Treat the line containing "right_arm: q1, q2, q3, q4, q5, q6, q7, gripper" as the last one, and return every line exactly from the first line of the material below up to it.

-- -- --

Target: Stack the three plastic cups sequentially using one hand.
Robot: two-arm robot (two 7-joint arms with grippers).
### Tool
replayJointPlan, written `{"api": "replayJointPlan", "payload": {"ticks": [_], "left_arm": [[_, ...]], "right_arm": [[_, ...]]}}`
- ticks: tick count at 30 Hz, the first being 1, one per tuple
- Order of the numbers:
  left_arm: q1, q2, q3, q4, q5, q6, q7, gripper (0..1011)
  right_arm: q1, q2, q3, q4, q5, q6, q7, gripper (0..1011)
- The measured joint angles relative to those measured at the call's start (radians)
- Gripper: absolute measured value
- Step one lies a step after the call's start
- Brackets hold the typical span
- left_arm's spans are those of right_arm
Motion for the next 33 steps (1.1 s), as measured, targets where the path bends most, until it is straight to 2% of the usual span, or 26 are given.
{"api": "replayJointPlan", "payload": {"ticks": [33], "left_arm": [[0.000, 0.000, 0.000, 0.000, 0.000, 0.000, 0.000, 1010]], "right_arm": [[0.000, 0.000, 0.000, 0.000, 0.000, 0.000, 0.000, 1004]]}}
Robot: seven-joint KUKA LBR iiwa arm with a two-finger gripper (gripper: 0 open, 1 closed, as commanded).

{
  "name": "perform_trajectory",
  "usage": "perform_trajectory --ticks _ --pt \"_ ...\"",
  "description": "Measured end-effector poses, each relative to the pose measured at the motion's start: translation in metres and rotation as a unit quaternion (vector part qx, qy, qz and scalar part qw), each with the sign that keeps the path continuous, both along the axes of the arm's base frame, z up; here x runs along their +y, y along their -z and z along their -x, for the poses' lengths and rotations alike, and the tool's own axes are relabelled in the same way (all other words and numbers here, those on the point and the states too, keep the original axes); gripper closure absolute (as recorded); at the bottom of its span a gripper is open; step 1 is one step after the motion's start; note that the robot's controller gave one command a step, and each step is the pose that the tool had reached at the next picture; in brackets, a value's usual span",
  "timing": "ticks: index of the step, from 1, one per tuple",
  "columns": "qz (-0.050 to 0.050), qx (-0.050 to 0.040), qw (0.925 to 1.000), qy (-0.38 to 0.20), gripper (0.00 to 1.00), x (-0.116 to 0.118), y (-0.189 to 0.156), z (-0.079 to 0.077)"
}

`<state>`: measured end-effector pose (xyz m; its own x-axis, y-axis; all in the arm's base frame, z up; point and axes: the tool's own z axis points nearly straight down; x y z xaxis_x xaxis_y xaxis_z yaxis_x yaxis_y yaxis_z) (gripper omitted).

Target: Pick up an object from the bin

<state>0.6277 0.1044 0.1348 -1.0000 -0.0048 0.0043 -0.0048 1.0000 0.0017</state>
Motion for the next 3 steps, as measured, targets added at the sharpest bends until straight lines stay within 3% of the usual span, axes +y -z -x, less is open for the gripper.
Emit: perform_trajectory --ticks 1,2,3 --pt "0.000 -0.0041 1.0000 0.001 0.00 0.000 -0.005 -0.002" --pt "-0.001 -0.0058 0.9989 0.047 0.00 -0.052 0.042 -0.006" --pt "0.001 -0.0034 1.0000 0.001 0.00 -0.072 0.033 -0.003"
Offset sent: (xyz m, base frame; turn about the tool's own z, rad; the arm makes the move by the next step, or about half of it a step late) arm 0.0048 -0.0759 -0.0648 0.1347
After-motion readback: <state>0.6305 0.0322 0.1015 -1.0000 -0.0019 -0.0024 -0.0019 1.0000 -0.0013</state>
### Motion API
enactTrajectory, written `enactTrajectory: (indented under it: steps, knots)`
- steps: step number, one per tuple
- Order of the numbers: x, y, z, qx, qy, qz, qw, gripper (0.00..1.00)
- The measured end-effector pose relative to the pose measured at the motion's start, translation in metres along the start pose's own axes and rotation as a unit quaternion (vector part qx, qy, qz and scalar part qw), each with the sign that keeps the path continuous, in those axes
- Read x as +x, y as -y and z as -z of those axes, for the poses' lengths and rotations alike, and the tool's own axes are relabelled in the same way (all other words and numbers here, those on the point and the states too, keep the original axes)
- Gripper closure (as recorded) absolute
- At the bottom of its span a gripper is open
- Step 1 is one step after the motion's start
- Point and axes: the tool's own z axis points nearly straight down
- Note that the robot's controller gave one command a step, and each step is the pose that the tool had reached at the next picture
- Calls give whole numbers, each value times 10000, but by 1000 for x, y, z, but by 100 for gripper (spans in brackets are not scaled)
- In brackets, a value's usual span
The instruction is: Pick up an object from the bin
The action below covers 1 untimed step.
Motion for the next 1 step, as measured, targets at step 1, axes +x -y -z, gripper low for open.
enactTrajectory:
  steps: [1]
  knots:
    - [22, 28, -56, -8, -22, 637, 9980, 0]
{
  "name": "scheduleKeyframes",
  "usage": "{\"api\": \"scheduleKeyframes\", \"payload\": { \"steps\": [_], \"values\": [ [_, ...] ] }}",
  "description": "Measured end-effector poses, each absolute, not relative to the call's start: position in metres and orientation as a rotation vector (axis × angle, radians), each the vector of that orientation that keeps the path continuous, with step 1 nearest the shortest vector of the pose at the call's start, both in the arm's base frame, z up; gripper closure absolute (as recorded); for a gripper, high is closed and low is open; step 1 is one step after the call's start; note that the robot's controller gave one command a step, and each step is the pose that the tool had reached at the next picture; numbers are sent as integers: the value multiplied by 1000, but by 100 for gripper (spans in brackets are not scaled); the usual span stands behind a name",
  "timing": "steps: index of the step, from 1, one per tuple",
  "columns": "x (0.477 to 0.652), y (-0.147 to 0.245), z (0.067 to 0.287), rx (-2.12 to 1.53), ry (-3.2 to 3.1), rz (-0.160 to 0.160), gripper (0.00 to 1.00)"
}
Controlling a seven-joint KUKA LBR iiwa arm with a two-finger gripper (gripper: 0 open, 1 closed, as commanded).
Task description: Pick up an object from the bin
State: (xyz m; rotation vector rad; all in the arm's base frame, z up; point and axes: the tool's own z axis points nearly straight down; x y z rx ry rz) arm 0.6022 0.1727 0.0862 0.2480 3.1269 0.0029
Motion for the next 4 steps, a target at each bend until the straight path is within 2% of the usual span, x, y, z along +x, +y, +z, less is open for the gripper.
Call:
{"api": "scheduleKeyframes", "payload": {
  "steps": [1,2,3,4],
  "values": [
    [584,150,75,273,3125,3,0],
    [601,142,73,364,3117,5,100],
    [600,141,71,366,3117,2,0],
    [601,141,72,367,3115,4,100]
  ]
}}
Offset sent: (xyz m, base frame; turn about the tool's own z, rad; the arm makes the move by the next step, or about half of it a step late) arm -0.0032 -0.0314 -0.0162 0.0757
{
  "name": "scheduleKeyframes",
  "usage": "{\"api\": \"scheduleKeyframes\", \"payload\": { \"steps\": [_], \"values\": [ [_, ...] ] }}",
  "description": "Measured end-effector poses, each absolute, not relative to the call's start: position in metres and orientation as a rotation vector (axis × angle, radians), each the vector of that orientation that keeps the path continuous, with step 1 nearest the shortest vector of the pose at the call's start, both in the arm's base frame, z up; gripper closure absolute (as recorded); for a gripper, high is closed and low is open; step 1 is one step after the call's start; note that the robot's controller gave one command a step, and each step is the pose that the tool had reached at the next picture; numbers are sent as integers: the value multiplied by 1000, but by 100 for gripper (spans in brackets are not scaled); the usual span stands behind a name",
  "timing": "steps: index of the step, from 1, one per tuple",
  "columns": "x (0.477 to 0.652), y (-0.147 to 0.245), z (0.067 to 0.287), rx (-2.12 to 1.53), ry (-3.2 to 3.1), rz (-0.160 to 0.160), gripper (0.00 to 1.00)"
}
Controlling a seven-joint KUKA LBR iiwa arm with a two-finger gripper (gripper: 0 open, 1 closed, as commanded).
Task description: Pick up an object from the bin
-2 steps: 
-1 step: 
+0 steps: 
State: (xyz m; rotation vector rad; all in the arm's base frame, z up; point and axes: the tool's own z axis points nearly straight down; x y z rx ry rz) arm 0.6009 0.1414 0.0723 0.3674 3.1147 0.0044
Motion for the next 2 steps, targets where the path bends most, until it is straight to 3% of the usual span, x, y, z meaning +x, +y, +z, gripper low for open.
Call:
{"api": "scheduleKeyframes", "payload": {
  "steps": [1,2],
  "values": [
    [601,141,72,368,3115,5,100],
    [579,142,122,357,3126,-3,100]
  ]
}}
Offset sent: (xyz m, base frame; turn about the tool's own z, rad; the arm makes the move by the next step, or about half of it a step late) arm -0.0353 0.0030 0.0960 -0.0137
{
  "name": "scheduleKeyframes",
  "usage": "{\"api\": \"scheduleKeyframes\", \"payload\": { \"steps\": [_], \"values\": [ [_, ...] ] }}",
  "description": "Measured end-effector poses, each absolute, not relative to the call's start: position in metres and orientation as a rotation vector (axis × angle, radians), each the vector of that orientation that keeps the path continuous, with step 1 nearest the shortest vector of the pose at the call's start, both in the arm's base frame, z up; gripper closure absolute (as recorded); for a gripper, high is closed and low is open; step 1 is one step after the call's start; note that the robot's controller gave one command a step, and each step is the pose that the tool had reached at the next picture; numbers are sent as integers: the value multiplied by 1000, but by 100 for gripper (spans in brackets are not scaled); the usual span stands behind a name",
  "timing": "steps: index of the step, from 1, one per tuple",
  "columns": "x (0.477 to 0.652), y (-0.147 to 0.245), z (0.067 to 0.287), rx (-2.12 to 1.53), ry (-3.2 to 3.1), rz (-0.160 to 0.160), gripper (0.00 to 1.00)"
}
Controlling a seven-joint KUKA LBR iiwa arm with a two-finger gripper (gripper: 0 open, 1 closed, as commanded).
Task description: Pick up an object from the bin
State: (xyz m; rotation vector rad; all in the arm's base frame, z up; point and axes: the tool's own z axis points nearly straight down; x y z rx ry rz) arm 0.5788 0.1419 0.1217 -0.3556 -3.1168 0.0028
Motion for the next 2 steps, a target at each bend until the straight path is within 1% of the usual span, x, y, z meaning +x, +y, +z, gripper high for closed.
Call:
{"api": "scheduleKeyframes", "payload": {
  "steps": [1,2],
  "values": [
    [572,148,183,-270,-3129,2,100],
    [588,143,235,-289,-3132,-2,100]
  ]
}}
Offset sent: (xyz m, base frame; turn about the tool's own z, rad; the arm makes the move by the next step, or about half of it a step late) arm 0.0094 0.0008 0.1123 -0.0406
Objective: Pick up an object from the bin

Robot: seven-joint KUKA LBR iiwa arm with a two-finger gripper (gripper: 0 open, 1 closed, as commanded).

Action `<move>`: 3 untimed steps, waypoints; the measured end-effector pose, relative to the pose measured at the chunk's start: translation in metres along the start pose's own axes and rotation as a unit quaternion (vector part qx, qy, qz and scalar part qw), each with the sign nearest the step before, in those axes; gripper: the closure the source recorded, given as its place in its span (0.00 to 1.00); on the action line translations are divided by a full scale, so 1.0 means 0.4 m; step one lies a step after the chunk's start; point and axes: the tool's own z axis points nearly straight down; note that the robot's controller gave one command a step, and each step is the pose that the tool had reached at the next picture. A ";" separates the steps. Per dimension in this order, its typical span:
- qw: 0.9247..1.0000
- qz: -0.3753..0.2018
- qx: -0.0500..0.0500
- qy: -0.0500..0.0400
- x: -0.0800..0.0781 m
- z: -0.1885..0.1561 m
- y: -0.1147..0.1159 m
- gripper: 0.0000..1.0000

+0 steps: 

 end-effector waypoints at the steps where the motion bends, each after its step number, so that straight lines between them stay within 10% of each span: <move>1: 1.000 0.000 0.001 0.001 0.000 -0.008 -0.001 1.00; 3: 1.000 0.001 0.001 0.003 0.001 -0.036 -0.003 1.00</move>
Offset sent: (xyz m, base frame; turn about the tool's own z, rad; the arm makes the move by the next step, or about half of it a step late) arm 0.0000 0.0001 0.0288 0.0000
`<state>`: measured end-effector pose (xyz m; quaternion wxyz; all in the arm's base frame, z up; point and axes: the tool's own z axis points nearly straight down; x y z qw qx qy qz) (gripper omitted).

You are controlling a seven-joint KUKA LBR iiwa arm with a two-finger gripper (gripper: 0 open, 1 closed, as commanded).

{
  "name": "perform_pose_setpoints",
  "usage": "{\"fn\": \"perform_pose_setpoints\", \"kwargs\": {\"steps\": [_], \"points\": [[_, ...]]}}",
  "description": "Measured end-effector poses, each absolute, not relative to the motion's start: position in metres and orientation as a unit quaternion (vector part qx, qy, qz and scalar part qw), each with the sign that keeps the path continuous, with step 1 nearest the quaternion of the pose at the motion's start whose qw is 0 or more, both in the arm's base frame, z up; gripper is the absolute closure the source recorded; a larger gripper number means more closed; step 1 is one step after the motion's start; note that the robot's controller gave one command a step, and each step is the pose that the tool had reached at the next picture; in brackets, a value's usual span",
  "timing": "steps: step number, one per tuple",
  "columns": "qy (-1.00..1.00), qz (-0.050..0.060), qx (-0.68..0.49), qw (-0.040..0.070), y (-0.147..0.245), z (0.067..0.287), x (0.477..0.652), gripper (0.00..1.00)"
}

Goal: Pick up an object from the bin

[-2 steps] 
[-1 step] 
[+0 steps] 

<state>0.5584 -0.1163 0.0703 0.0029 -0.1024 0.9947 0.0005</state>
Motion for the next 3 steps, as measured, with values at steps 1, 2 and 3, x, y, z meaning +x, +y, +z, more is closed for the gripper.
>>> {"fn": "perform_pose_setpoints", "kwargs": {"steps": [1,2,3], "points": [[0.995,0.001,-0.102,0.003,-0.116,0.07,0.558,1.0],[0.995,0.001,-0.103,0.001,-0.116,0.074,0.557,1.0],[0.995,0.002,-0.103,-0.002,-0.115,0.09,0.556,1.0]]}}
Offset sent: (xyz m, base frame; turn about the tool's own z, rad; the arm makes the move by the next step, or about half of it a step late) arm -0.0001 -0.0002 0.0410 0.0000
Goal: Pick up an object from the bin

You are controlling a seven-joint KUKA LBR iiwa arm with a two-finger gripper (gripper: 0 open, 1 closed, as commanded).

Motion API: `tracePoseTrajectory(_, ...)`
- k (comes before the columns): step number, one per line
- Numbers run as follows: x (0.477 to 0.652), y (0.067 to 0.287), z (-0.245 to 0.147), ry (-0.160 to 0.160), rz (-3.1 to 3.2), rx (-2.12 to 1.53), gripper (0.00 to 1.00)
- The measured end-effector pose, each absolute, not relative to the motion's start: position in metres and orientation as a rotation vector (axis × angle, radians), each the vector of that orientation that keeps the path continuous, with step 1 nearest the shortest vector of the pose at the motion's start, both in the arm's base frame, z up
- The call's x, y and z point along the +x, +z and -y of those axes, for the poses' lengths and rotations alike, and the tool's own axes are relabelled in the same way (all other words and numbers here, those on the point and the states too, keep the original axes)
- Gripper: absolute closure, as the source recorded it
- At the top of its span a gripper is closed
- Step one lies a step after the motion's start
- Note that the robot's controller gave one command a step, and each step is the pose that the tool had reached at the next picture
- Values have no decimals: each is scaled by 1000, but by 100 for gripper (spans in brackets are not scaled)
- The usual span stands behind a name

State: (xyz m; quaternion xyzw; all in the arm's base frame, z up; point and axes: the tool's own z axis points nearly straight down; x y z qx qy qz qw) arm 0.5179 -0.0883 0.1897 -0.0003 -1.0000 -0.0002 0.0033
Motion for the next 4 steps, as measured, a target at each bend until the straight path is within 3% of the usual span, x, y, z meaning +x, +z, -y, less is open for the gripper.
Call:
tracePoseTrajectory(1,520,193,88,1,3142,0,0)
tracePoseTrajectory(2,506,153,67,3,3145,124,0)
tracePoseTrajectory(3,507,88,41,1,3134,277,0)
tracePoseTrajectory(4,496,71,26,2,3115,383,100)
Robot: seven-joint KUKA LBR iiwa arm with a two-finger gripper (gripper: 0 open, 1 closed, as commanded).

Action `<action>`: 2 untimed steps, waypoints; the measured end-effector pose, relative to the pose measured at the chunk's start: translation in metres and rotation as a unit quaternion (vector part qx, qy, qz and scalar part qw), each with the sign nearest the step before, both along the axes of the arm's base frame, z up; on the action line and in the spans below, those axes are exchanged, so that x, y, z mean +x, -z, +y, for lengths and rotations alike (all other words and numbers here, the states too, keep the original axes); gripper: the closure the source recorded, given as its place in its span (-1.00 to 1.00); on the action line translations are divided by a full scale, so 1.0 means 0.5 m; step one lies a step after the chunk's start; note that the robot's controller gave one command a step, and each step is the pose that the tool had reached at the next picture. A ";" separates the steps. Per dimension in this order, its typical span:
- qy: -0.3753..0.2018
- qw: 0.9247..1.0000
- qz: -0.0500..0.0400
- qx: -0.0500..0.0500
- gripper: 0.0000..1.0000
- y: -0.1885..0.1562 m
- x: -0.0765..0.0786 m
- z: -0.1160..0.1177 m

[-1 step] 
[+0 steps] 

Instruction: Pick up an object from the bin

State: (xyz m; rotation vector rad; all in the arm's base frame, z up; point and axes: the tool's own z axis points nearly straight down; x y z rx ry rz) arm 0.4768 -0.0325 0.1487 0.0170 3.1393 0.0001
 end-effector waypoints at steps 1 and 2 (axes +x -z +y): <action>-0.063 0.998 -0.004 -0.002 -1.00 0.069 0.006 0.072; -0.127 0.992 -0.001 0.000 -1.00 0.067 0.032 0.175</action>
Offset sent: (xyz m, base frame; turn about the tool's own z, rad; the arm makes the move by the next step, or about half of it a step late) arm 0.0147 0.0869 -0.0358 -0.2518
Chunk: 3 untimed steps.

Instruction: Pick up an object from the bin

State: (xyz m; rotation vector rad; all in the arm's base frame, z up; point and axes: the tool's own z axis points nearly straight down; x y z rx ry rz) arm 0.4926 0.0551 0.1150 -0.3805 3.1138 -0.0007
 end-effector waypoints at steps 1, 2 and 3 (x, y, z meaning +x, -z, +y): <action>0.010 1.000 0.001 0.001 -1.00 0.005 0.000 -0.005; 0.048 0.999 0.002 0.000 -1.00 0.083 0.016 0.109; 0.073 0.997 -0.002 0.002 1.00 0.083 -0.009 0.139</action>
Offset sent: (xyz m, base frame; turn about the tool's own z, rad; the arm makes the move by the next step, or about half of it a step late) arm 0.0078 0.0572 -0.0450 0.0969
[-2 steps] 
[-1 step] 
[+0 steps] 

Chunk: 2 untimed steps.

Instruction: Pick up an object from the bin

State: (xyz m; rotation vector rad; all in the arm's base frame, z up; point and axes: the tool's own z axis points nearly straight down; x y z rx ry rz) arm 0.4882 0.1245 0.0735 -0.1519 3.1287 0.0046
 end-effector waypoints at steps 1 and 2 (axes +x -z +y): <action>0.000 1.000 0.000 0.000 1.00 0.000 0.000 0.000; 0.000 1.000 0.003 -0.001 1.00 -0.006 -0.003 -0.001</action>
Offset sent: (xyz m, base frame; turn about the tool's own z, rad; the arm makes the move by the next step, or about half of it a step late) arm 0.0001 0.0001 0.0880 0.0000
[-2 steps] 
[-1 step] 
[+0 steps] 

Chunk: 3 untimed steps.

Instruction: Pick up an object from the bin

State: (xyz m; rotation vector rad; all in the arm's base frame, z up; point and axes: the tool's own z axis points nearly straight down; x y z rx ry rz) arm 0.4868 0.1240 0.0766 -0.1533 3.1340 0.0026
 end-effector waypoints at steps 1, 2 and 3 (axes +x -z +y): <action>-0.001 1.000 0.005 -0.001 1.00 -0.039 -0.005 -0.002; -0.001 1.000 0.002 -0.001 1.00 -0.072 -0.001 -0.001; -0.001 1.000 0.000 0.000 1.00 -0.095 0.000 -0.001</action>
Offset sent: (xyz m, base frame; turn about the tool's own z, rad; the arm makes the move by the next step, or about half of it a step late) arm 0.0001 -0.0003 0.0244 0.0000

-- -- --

# RESULT OF THE EXERCISE
Target: Stack the three plastic cups sequentially using one hand.
Robot: two-arm robot (two 7-joint arms with grippers).
### Tool
replayJointPlan, written `{"api": "replayJointPlan", "payload": {"ticks": [_], "left_arm": [[_, ...]], "right_arm": [[_, ...]]}}`
- ticks: tick count at 30 Hz, the first being 1, one per tuple
- Order of the numbers:
  left_arm: q1, q2, q3, q4, q5, q6, q7, gripper (0..1011)
  right_arm: q1, q2, q3, q4, q5, q6, q7, gripper (0..1011)

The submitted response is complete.